特に、水滴が残ったまま保管すると、カビが発生したり、臭いが染み付いたりする原因になります。
洗った後は、食器を立てて乾燥させたり、風通しの良い場所で乾燥させたりしましょう。
陶器は、湿気や直射日光を避けて保管することが大切です。
湿気の多い場所に保管すると、カビが発生したり、変色したりする原因になります。
また、直射日光に当たると、色あせたり、ひび割れしたりする原因になります。
磁器のお手入れ
磁器は、吸水性が低いため、陶器に比べてお手入れは簡単です。
しかし、洗った後はしっかりと乾燥させることが大切です。
磁器は、陶器に比べて吸水性が低いですが、洗った後はしっかりと乾燥させることが大切です。
水滴が残ったまま保管すると、カビが発生したり、臭いが染み付いたりする原因になります。
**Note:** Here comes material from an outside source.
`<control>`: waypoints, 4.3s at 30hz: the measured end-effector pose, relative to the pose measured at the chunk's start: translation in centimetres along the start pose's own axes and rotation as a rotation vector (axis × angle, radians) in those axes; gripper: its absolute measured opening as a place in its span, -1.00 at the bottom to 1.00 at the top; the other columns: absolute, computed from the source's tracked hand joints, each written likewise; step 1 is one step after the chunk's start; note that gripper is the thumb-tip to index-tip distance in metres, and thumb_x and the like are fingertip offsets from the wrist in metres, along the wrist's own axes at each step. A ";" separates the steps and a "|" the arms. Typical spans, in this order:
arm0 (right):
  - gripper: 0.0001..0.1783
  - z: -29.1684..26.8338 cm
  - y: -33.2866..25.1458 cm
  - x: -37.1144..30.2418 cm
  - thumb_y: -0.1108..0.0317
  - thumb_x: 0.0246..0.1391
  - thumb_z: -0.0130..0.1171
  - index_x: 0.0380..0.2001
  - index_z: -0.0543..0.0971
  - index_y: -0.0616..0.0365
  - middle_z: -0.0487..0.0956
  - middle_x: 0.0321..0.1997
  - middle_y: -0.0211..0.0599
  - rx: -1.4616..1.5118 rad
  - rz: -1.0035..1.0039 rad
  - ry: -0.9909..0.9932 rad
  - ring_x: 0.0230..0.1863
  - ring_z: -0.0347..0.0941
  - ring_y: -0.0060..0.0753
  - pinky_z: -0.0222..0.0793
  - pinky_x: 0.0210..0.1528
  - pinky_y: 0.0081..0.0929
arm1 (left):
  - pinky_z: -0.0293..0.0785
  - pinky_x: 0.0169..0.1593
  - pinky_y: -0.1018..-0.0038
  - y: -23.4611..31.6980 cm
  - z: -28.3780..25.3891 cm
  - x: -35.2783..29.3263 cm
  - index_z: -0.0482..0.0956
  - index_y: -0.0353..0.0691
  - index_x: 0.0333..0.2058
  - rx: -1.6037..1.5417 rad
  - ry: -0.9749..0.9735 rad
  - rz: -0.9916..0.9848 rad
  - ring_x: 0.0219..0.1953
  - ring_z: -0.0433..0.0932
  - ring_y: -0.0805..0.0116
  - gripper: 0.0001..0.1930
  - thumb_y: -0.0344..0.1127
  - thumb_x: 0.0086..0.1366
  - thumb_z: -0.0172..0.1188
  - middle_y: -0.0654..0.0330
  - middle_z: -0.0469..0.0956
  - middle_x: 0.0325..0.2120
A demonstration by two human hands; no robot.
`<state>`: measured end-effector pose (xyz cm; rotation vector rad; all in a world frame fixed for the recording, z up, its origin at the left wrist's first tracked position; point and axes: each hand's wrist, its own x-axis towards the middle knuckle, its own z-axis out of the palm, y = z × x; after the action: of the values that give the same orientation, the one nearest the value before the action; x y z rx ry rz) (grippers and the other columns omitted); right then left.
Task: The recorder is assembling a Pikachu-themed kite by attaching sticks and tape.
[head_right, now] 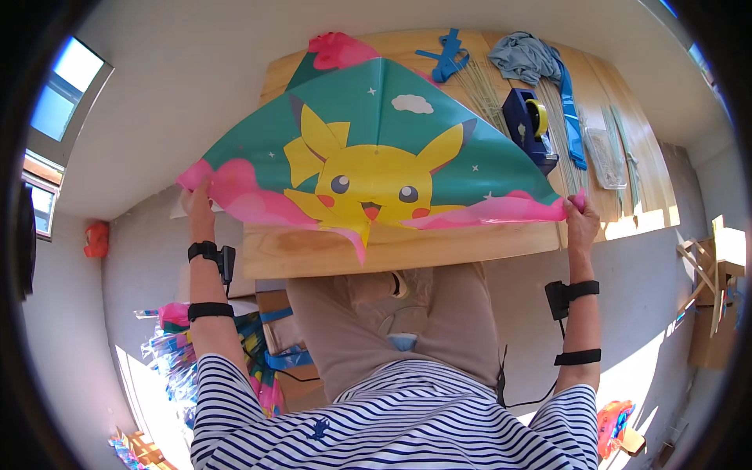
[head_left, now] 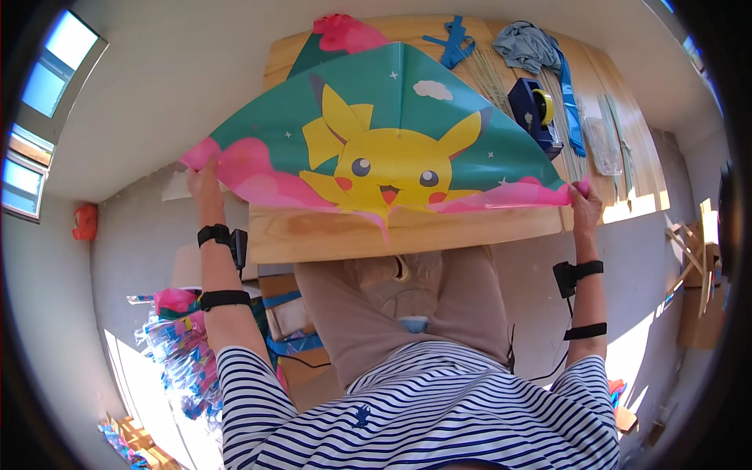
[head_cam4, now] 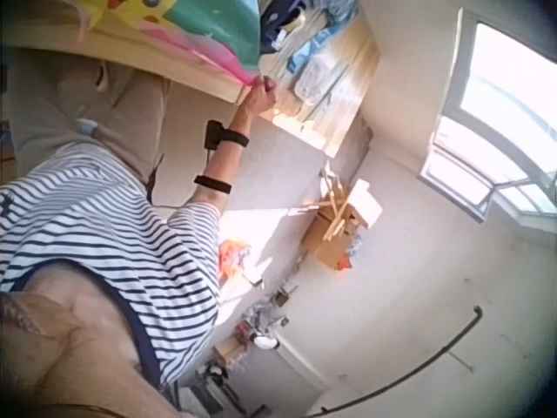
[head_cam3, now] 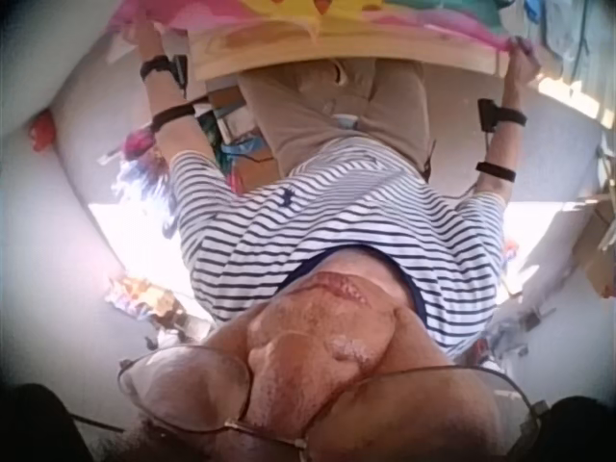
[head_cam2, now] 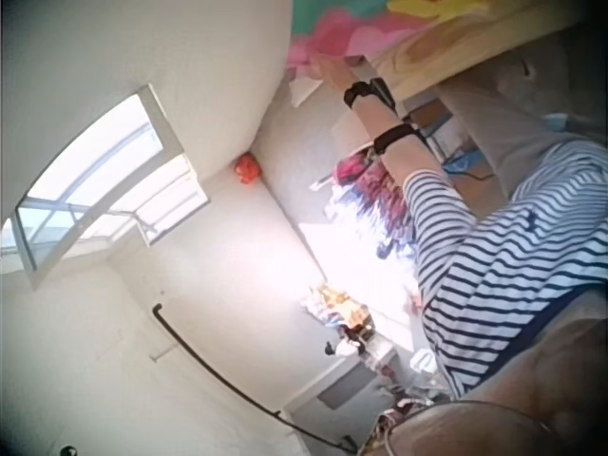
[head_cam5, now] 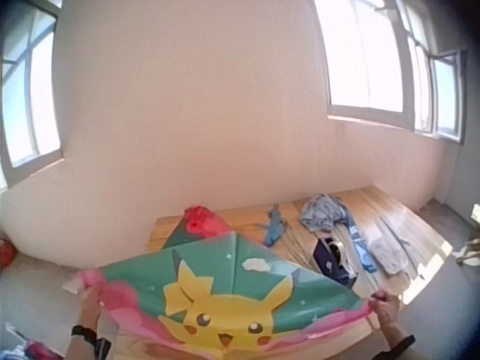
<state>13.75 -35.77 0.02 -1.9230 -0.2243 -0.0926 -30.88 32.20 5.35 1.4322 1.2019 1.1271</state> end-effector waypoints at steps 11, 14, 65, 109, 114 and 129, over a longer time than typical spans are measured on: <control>-0.77 1.0 0.2 -2.7 0.41 -0.02 0.32 -0.25 0.65 0.25 0.63 -0.36 -0.19 -0.640 0.044 0.059 -0.32 0.53 -0.10 0.43 -0.21 -0.24 | 0.24 0.28 0.10 4.0 8.4 -19.5 0.52 -0.25 0.07 0.764 -0.170 0.886 0.23 0.35 -0.02 -0.53 -0.38 0.16 0.33 -0.01 0.45 0.17; -0.65 3.7 -6.4 -5.9 0.41 -0.02 0.32 -0.11 0.62 0.24 0.61 -0.15 -0.10 -1.074 -0.476 0.324 -0.08 0.48 0.08 0.40 -0.04 -0.13 | 0.22 0.29 0.08 1.7 9.3 -24.4 0.50 -0.28 0.08 0.790 -0.541 0.799 0.26 0.32 -0.05 -0.50 -0.29 0.16 0.35 -0.04 0.42 0.19; -0.36 15.2 -6.7 -18.9 0.12 0.09 0.31 0.19 0.45 0.16 0.38 0.32 -0.05 -0.671 -0.617 -0.595 0.35 0.23 0.05 0.17 0.31 0.18 | 0.12 0.24 -0.21 -1.7 7.1 -28.8 0.51 -0.18 0.15 1.018 -0.827 0.607 0.19 0.34 -0.10 -0.25 -0.09 -0.05 0.50 -0.03 0.41 0.17; -0.20 20.0 -7.9 -18.2 -0.07 -0.06 0.41 0.20 0.44 0.09 0.30 0.36 0.00 -0.739 -0.639 -0.545 0.44 0.13 0.13 0.08 0.26 0.47 | 0.52 -0.10 0.17 -1.5 2.4 -39.3 0.62 -0.23 -0.12 1.046 -1.156 0.550 -0.09 0.59 -0.02 -0.51 -0.16 -0.03 0.50 -0.06 0.57 -0.19; -0.19 20.8 -8.5 -15.9 -0.10 -0.05 0.40 0.22 0.42 0.05 0.25 0.39 0.02 -0.781 -0.493 -0.515 0.43 0.14 0.13 0.11 0.20 0.46 | 0.53 -0.03 -0.03 -6.5 5.3 -40.6 0.63 -0.14 -0.04 1.171 -1.482 0.681 -0.05 0.61 -0.08 -0.50 0.07 0.15 0.36 -0.03 0.60 -0.09; -0.19 12.7 -3.7 -15.9 0.10 0.06 0.32 0.33 0.32 0.20 0.24 0.45 -0.02 -0.750 -0.473 -0.449 0.48 0.08 0.14 -0.08 0.46 0.28 | 0.41 0.19 0.23 0.2 7.7 -32.9 0.52 -0.28 0.10 0.617 -0.841 0.664 0.11 0.51 -0.04 -0.51 -0.28 0.20 0.36 -0.05 0.56 0.07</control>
<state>-3.06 -24.41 -3.87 -2.5783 -1.0692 -0.0594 -26.69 -1.15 1.62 2.5506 0.4542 0.3963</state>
洗った後は、食器を立てて乾燥させたり、風通しの良い場所で乾燥させたりしましょう。
また、磁器は、陶器に比べて丈夫なので、保管場所を選びません。
しかし、直射日光に当たると、色あせたり、ひび割れしたりする原因になります。
直射日光を避けて保管しましょう。
陶器と磁器の代表的な焼き物
陶器と磁器には、それぞれ特徴的な焼き物が数多く存在します。
ここでは、代表的なやきものを紹介し、それぞれの産地や歴史、特徴について解説します。
陶器の代表的なやきもの
備前焼
岡山県備前地方で生まれた、素朴で力強い焼き物です。
土の素材そのものの美しさを生かした、独特の赤褐色や黒褐色が特徴です。
釉薬をかけずに焼成するため、土の風合いがそのまま味わえます。
信楽焼
滋賀県信楽町で生まれた、素朴で温かみのある焼き物です。
土の素材そのものの美しさを生かした、独特の灰白色や黒褐色が特徴です。
茶碗や湯呑み、壺などの日用品から、オブジェや置物まで、幅広い作品があります。
益子焼
栃木県益子町で生まれた、素朴で実用的な焼き物です。
土の素材そのものの美しさを生かした、独特の黄褐色や灰白色が特徴です。
日用品として使いやすく、茶碗や湯呑み、皿、鉢などが人気です。
磁器の代表的なやきもの
有田焼
佐賀県有田町で生まれた、日本の磁器の代表格です。
白い磁器に、鮮やかな絵付けが施された、華やかな焼き物です。
茶碗や湯呑み、皿、鉢などの日用品から、置物や美術品まで、幅広い作品があります。
伊万里焼
佐賀県伊万里町で生まれた、白磁に鮮やかな色絵付けが施された焼き物です。
輸出用の磁器として、世界中に知られています。
九谷焼
石川県九谷町で生まれた、五彩の絵付けが特徴的な焼き物です。
赤、黄、緑、紫、紺の五色を使った華やかな絵付けが施されています。
まとめ
この記事では、陶器と磁器の見分け方、それぞれの良さや特徴、そしてお手入れ方法について解説しました。
陶器と磁器、それぞれの良さや特徴を理解した上で、あなたにとって最適な焼き物を選びましょう。